Stored data:
+++
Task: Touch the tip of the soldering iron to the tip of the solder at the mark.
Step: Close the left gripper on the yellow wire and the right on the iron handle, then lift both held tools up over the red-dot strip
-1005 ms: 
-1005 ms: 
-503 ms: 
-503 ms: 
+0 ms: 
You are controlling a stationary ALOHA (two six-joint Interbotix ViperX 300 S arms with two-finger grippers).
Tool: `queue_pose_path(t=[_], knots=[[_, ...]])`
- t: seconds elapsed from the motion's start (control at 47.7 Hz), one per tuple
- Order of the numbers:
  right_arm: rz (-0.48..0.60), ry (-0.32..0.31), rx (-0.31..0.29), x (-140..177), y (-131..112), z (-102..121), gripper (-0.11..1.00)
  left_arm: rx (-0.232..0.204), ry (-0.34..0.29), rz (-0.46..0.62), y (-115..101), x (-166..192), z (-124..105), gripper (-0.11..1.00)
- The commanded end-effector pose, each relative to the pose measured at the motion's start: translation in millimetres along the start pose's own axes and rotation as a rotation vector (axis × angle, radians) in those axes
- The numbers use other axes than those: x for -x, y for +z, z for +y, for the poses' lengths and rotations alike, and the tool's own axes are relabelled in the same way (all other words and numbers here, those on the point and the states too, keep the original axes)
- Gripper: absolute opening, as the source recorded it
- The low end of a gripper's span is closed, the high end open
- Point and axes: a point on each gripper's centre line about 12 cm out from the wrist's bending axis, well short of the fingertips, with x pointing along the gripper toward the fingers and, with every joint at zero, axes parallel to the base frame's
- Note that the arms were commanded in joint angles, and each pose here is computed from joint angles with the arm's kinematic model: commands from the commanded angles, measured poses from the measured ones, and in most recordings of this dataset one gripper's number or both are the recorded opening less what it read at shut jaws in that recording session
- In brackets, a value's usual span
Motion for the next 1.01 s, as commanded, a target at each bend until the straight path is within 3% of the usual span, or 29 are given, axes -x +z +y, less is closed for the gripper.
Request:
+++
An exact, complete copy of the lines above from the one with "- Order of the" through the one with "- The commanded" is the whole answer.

Response to the exercise:
- Order of the numbers:
  right_arm: rz (-0.48..0.60), ry (-0.32..0.31), rx (-0.31..0.29), x (-140..177), y (-131..112), z (-102..121), gripper (-0.11..1.00)
  left_arm: rx (-0.232..0.204), ry (-0.34..0.29), rz (-0.46..0.62), y (-115..101), x (-166..192), z (-124..105), gripper (-0.11..1.00)
- The commanded end-effector pose, each relative to the pose measured at the motion's start: translation in millimetres along the start pose's own axes and rotation as a rotation vector (axis × angle, radians) in those axes

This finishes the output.